Hutan Papua tempat Petrus tinggal merupakan salah satu hutan hujan yang tersisa di dunia dengan keanekaragaman hayati tinggi. Lebih dari 60% keragaman hayati Indonesia, ada di Papua.

Tak jauh dari hutan adat itu, hamparan hutan telah berganti menjadi petak-petak perkebunan kelapa sawit.

Sejauh mata memandang, pohon kelapa sawit berjajar teratur di area konsesi anak usaha perusahaan Korea Selatan, Korindo Group di Papua.

Konglomerasi perusahaan sawit Korindo menguasai lebih banyak lahan di Papua daripada konglomerasi lainnya.

Perusahaan ini telah membuka hutan Papua lebih dari 57.000 hektare, atau hampir seluas Seoul, ibu kota Korea Selatan.

Investigasi yang dilakukan oleh Forensic Architecture dan Greenpeace Indonesia, yang diterbitkan pada Kamis (12/11) bersama dengan BBC, menemukan bukti bahwa Korindo telah melakukan pembakaran hutan untuk membuka perkebunan kelapa sawitnya.

Investigasi menemukan bukti kebakaran di salah satu konsesi Korindo selama beberapa tahun dengan pola `pembakaran yang disengaja` secara konsisten.

`Saya berdosa, saya sudah tipu 10 marga`

Sebelum berjuang mempertahankan hutan adat seluas hampir 5.000 hektare milik marganya, enam tahun lalu Petrus melakukan hal yang mengubah nasib marganya selamanya.

Dia turut memuluskan langkah Korindo melakukan ekspansi kebun sawit di Boven Digoel dengan menjadi "koordinator" bagi 10 marga yang hutan adatnya kini menjadi area konsesi anak usaha Korindo, PT Tunas Sawa Erma (TSE).

Petrus bertugas "mempengaruhi" marga-marga lain agar mau melepas hutan adat mereka.

"Itu saya mewakili 10 marga, percayakan kami supaya mempengaruhi marga-marga yang lain supaya bisa ada pelepasan, ada pengakuan, supaya dia bisa ada hak guna usaha," ujar Petrus.

Iming-iming perusahaan kala itu, diakui Petrus, membuatnya tergiur.

"`Bapak nanti kami kasih honor, upah.

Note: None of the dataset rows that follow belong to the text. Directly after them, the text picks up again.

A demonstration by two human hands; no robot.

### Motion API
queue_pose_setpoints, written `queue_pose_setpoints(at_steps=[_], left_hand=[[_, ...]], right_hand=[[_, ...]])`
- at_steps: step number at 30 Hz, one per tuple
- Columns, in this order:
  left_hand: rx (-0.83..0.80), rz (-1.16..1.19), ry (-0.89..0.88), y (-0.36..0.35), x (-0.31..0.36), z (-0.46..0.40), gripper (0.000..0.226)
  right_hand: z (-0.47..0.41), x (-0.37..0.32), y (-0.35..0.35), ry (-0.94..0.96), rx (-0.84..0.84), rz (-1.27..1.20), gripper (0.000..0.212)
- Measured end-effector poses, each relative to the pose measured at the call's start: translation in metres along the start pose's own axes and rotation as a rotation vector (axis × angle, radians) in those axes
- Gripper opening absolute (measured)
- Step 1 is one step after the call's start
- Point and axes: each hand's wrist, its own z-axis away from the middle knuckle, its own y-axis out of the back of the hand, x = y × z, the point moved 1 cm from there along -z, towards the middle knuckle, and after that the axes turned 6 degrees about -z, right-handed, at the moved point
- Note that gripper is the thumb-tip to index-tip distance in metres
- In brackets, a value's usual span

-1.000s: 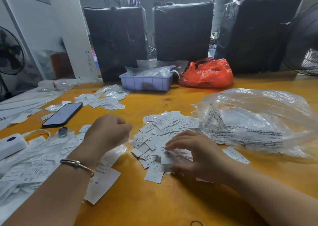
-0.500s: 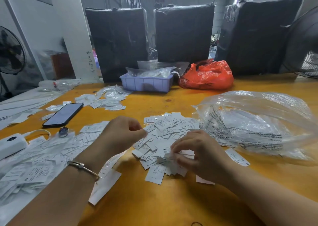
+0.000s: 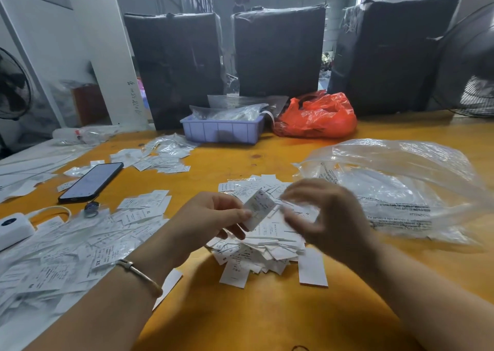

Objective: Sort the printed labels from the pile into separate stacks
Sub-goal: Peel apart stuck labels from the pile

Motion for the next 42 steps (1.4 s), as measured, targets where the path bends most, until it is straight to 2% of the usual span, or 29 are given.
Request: queue_pose_setpoints(at_steps=[2,3,8,10,12,14,20,24,26,30,33,38,40,42], left_hand=[[0.044,0.003,0.016,0.001,-0.001,0.0,0.016],[0.062,0.011,0.012,0.001,-0.001,0.0,0.018],[0.089,0.048,-0.016,0.003,-0.002,-0.001,0.018],[0.085,0.037,-0.028,0.004,-0.002,-0.002,0.018],[0.084,0.019,-0.036,0.003,-0.002,-0.002,0.019],[0.078,0.015,-0.035,0.002,-0.003,-0.002,0.019],[0.069,-0.001,-0.023,0.001,-0.004,-0.003,0.02],[0.066,-0.009,-0.027,0.0,-0.004,-0.002,0.02],[0.065,-0.012,-0.027,-0.001,-0.004,-0.002,0.019],[0.063,-0.01,-0.032,-0.001,-0.003,-0.002,0.019],[0.063,-0.006,-0.034,-0.001,-0.003,-0.001,0.019],[0.059,-0.001,-0.036,0.0,-0.003,-0.001,0.02],[0.056,-0.002,-0.036,0.0,-0.003,-0.001,0.019],[0.055,-0.002,-0.039,0.0,-0.002,-0.001,0.017]], right_hand=[[-0.005,0.02,0.015,-0.155,0.156,0.227,0.012],[-0.007,0.03,0.021,-0.255,0.172,0.344,0.012],[-0.006,0.068,0.035,-0.63,-0.013,0.647,0.028],[-0.006,0.074,0.035,-0.735,-0.149,0.697,0.026],[-0.005,0.08,0.033,-0.782,-0.212,0.718,0.017],[-0.006,0.083,0.034,-0.78,-0.173,0.724,0.011],[-0.008,0.09,0.035,-0.787,-0.04,0.628,0.019],[-0.006,0.095,0.032,-0.797,-0.147,0.698,0.031],[-0.006,0.097,0.031,-0.776,-0.164,0.735,0.028],[-0.004,0.101,0.035,-0.757,0.04,0.589,0.013],[-0.002,0.103,0.034,-0.713,0.112,0.518,0.01],[-0.005,0.095,0.037,-0.538,0.376,0.302,0.006],[-0.006,0.089,0.037,-0.501,0.413,0.177,0.008],[-0.005,0.088,0.034,-0.54,0.381,0.153,0.016]])
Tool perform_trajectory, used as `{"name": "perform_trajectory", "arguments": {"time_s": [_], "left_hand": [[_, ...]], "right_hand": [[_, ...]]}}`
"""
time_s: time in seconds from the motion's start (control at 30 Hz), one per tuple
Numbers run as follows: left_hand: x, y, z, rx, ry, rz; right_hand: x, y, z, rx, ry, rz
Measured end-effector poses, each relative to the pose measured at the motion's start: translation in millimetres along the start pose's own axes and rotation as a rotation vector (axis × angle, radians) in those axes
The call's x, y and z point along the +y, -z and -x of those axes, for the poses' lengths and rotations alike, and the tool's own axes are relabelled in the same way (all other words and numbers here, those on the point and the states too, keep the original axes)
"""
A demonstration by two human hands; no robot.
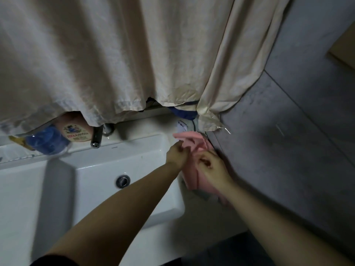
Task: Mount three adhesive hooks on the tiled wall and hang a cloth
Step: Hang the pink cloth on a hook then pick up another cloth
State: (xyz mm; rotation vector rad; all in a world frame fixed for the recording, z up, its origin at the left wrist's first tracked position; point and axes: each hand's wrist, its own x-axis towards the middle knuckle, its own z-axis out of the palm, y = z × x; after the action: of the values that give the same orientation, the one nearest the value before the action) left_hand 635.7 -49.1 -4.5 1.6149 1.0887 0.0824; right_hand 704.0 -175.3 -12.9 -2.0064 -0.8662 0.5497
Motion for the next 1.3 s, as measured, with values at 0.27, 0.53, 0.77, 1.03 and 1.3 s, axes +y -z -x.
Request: {"name": "perform_trajectory", "arguments": {"time_s": [0.27, 0.53, 0.77, 1.03, 1.3], "left_hand": [[17.3, 26.1, 33.3, -0.133, -0.414, -0.103], [49.8, 60.4, 98.3, -0.35, -0.635, -0.03], [57.6, 86.4, 169.2, -0.415, -0.762, -0.1], [51.7, 96.9, 243.7, -0.311, -1.033, -0.428], [87.6, 49.7, 350.7, -0.425, -1.383, -0.373]], "right_hand": [[-40.6, 29.0, -13.9, 0.143, 0.291, 0.12], [-92.4, 64.0, 34.8, 0.174, 0.299, 0.147], [-120.4, 82.1, 125.1, 0.435, 0.198, 0.243], [-162.6, 86.4, 244.1, 0.585, 0.211, 0.139], [-203.9, 140.9, 393.1, 0.873, 0.124, 0.301]]}}
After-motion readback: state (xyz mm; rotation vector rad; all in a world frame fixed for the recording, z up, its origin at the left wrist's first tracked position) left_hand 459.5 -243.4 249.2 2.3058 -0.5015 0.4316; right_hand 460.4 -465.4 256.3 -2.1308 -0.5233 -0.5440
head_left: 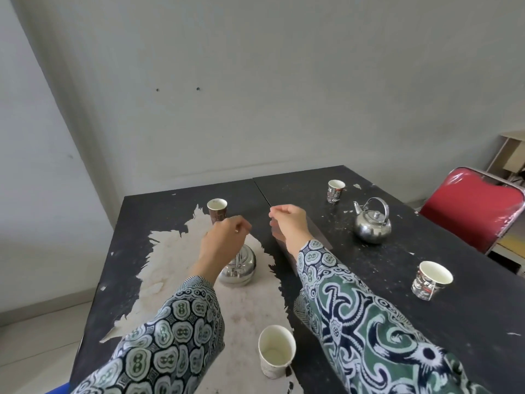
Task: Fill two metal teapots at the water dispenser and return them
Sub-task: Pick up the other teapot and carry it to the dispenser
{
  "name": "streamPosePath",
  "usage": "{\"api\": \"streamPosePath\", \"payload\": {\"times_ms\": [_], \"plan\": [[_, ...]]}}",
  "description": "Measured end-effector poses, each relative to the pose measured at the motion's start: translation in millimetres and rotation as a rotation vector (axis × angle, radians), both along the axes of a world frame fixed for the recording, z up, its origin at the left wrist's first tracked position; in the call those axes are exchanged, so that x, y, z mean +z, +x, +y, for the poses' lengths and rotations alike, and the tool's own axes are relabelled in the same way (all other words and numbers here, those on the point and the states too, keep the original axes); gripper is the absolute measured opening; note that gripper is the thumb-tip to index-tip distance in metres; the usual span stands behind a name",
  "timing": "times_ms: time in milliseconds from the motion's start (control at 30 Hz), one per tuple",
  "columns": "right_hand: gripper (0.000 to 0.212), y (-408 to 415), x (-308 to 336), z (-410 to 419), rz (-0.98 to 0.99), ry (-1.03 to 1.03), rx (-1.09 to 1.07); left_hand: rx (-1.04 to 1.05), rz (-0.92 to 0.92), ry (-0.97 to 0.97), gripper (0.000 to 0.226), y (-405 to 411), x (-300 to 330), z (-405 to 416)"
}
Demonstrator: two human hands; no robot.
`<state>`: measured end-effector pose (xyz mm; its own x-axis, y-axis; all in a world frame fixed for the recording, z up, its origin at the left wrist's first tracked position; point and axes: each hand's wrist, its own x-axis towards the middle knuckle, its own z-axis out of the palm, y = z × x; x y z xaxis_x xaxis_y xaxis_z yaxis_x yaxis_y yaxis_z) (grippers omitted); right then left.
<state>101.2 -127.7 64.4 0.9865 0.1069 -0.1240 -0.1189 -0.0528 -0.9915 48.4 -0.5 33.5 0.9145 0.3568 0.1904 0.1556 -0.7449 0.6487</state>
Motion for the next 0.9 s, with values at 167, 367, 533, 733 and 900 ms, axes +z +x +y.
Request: {"api": "streamPosePath", "payload": {"times_ms": [167, 367, 533, 733, 900], "plan": [[0.022, 23, 8, -55, -0.126, -0.102, 0.035, -0.021, -0.078, 0.033, 0.023, 16, 18, -60], [0.022, 77, 0, -152, -0.213, -0.219, 0.118, 0.048, -0.098, 0.068, 0.022, 50, 16, -142], [0.013, 134, -4, -231, -0.269, -0.336, 0.173, 0.13, -0.11, 0.111, 0.02, 89, 12, -202], [0.005, 205, -24, -287, -0.333, -0.508, 0.184, 0.104, -0.077, 0.241, 0.021, 140, -13, -239], [0.008, 265, -54, -300, -0.267, -0.552, 0.182, 0.02, 0.061, 0.303, 0.031, 191, -49, -258]]}}
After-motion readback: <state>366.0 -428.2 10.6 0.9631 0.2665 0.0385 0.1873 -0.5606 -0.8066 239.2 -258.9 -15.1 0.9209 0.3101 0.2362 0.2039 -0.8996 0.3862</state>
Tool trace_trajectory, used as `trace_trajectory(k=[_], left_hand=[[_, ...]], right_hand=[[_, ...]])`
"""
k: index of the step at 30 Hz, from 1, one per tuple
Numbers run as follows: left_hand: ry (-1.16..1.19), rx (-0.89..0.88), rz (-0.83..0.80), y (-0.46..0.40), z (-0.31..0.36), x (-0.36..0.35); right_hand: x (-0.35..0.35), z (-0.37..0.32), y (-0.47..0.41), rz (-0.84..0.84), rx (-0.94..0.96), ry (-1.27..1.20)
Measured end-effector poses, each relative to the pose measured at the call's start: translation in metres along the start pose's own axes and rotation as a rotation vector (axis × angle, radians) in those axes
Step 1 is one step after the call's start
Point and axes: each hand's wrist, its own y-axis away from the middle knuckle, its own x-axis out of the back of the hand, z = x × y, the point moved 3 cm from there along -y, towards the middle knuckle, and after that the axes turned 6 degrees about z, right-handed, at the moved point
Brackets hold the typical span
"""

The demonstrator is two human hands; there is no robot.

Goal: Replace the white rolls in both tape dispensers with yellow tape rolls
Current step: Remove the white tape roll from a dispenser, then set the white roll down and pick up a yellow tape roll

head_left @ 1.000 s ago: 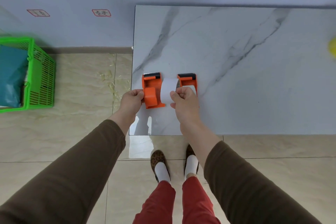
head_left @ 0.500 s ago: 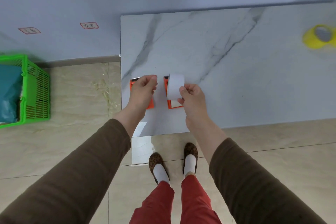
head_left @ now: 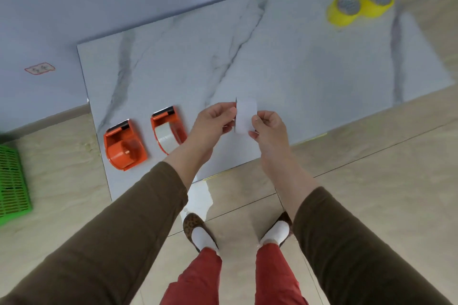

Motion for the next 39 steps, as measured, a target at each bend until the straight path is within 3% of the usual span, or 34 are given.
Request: trace_trajectory(k=[14, 31, 39], left_hand=[[-0.033, -0.012, -0.055, -0.026, 0.006, -0.239], [-0.07, -0.027, -0.096, -0.099, 0.042, -0.37], [-0.072, -0.03, -0.071, -0.111, 0.05, -0.459]], right_hand=[[0.2, -0.045, -0.11, 0.082, -0.014, -0.029], [0.278, -0.104, -0.223, 0.154, -0.028, -0.066], [0.349, -0.134, -0.275, 0.131, -0.034, -0.038]])
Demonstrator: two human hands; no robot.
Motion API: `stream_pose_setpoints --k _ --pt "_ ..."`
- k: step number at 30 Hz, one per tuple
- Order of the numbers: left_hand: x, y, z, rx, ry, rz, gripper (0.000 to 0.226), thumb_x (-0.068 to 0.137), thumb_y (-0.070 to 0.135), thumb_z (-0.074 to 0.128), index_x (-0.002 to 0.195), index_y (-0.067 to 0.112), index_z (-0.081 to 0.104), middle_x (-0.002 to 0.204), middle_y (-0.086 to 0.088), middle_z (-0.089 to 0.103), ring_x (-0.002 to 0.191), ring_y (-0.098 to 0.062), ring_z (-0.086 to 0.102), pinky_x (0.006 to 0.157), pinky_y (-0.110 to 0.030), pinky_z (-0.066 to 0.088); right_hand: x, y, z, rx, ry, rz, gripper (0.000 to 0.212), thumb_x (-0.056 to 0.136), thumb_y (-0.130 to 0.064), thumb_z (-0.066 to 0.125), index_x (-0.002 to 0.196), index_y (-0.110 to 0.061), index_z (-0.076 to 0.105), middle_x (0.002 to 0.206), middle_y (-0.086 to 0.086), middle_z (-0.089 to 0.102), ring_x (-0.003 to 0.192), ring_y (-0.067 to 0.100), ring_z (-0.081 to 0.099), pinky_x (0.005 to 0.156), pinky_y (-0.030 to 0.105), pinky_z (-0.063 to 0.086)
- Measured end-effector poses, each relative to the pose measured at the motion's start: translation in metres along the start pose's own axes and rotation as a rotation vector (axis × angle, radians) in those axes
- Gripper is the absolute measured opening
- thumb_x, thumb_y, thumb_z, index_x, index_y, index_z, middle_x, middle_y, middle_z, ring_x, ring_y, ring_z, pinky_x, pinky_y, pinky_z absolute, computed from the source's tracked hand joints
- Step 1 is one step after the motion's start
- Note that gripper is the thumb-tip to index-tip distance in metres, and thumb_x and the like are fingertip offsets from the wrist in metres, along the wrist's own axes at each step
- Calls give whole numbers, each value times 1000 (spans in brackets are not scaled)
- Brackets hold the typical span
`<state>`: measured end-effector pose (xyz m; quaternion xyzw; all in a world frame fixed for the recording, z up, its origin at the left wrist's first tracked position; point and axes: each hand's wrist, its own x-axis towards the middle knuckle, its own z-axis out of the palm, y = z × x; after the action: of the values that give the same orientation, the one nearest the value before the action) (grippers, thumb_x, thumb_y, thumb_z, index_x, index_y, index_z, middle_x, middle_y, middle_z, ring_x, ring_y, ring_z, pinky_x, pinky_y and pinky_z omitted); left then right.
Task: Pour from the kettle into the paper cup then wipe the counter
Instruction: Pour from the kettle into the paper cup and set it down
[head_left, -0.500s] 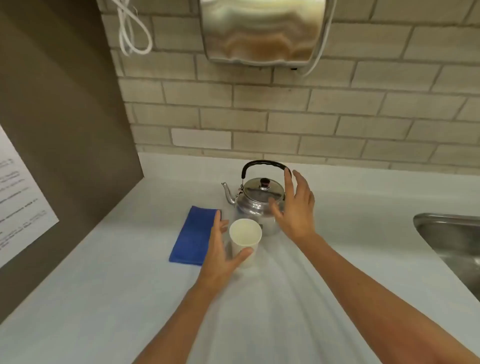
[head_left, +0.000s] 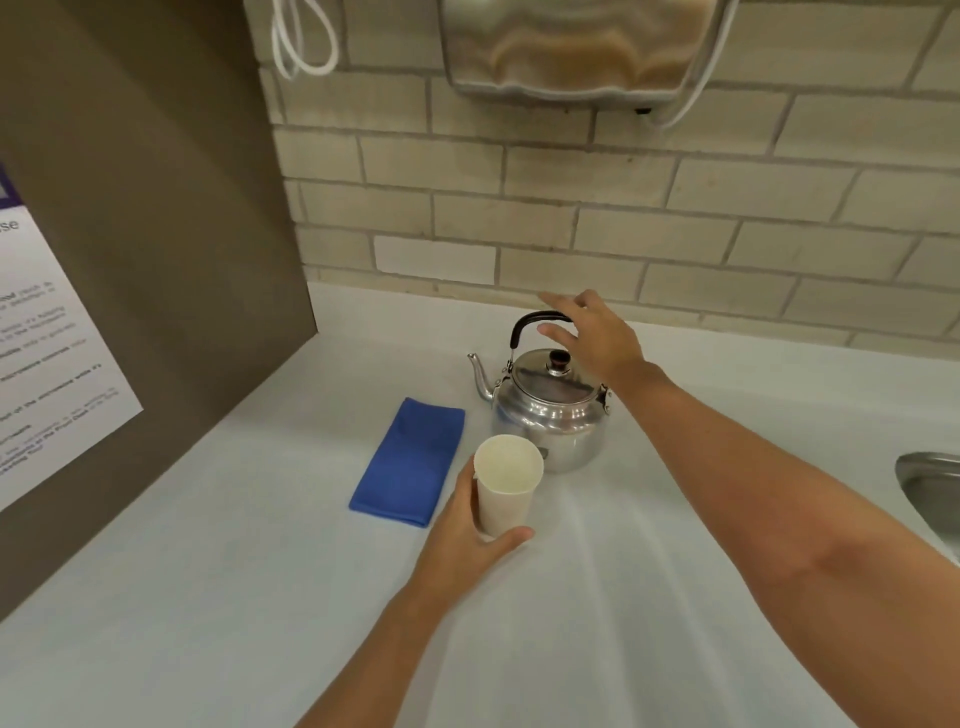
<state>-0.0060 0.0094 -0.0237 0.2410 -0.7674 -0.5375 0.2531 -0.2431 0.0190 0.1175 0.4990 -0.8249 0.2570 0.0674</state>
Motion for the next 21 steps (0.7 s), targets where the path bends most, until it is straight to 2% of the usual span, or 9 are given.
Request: stream_pose_setpoints --k 3,7,11,15,19,21 --pt "-2 -1 1 50 30 -25 73 60 61 73 118 64 28 121 42 43 114 19 42 82 3 39 9 4 0 5 -12 -13 33 91 -44 50 122 -35 57 110 7 67 103 26 59 83 37 50" --pt "-2 -3 2 72 38 -58 58 64 61 67 111 61 33 119 30 48 112 10 48 78 -4 44 10 7 0 52 49 -35 28 89 -41 55 115 -34 64 99 6 74 94 26 64 78 37 53" --pt "-2 -5 2 72 28 -78 55 71 50 71 109 62 32 116 37 44 108 14 46 76 -3 41 8 8 1 55 125 -65 26 88 -39 57 111 -31 67 98 3 76 89 26 66 73 30 49" --pt "-2 -7 2 62 29 -77 54 71 49 71 108 62 34 116 36 46 107 20 45 74 1 42 3 8 -14 20 178 -68 24 87 -41 58 108 -34 68 101 -1 75 90 24 66 71 28 46" --pt "-3 -6 2 67 30 -67 53 72 50 70 106 65 32 112 39 44 103 25 44 70 -1 43 -5 5 -45 -8 222 -86 25 87 -42 58 107 -33 69 94 -1 77 83 22 66 63 24 40" --pt "-3 -5 2 59 33 -55 53 73 48 70 107 63 32 113 38 45 105 21 46 73 -3 42 -11 -1 -63 -1 212 -101 23 86 -43 59 105 -34 69 96 -5 76 83 18 66 61 23 39"
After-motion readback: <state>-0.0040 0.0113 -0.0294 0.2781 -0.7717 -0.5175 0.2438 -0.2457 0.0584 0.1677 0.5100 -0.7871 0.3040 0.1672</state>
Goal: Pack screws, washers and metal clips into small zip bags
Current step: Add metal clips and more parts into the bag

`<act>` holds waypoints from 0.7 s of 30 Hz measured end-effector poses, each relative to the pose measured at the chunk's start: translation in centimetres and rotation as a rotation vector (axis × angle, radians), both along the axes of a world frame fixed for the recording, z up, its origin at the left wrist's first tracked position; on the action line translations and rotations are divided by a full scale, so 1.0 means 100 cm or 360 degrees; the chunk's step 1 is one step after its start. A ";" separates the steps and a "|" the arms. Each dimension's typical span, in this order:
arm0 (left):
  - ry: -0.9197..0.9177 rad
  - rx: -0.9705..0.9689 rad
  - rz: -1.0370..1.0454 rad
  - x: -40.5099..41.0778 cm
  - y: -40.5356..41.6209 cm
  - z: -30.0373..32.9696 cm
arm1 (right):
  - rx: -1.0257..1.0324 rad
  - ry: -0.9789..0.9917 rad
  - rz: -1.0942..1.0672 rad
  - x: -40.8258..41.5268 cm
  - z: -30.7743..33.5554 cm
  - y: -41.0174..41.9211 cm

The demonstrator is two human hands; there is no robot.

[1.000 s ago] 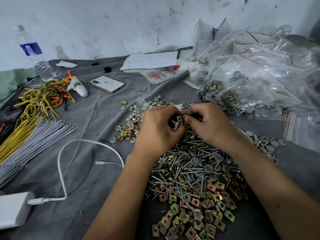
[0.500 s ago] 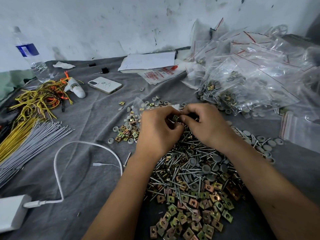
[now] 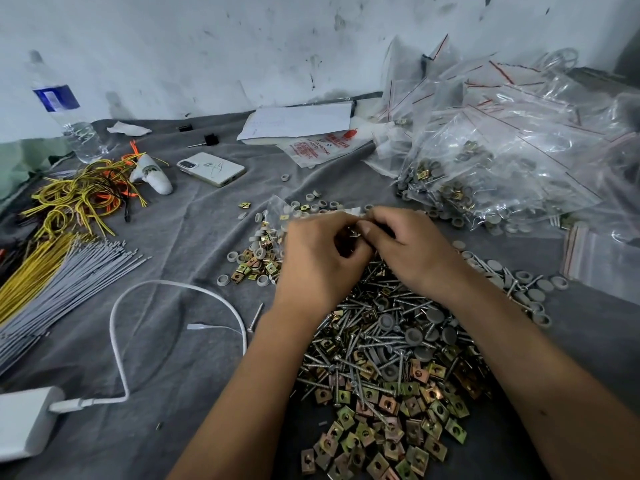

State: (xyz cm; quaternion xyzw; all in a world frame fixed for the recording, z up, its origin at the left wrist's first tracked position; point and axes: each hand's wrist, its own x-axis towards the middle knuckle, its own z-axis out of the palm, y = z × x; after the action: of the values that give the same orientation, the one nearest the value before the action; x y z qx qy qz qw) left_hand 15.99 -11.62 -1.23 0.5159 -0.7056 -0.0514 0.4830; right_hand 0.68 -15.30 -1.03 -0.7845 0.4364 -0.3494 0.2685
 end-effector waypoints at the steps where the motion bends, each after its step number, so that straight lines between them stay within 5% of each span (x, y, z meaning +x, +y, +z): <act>1: 0.0020 -0.0010 0.0003 0.000 0.000 0.000 | -0.0023 -0.0003 -0.0015 0.000 0.000 -0.001; 8: 0.0222 0.0078 -0.0146 0.009 0.001 0.003 | -0.0016 -0.0002 0.0078 -0.009 0.003 -0.002; 13: 0.0081 0.0111 -0.0206 0.011 0.004 0.004 | 0.0038 0.0135 0.0147 -0.011 0.004 -0.002; 21: 0.0245 0.0020 0.0226 0.027 -0.002 0.005 | -0.0058 0.0086 -0.0073 -0.026 0.002 -0.007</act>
State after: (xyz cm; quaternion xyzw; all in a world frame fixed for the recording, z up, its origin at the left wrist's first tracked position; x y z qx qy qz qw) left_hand 18.71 -11.85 -0.71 0.5623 -0.6277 -0.0610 0.5350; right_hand -1.92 -16.02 -0.82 -0.7881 0.4550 -0.3421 0.2342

Bapak sebagai koordinator nanti biaya pendidikan [anak] ditanggung perusahaan, nanti ada rumah-rumah bantuan, sumur air bersih, nanti [ada] genset`," ujar Petrus menirukan kalimat pemikat yang dijanjikan perusahaan kala itu.

"Jadi anak anak sampai biaya sekolah lanjutan itu nanti ditanggung perusahaan. Cuma itu bicara semua, tetapi tidak ada dalam tertulis," terang pria berusia 41 tahun tersebut.

Akhirnya, pada 2015 marga pemilik ulayat melepas hutan adat mereka dengan menerima ganti rugi Rp100.000 untuk tiap hektare hutan adat yang kini menjadi area PT Tunas Sawa Erma POP-E seluas lebih dari 19.000 hektare.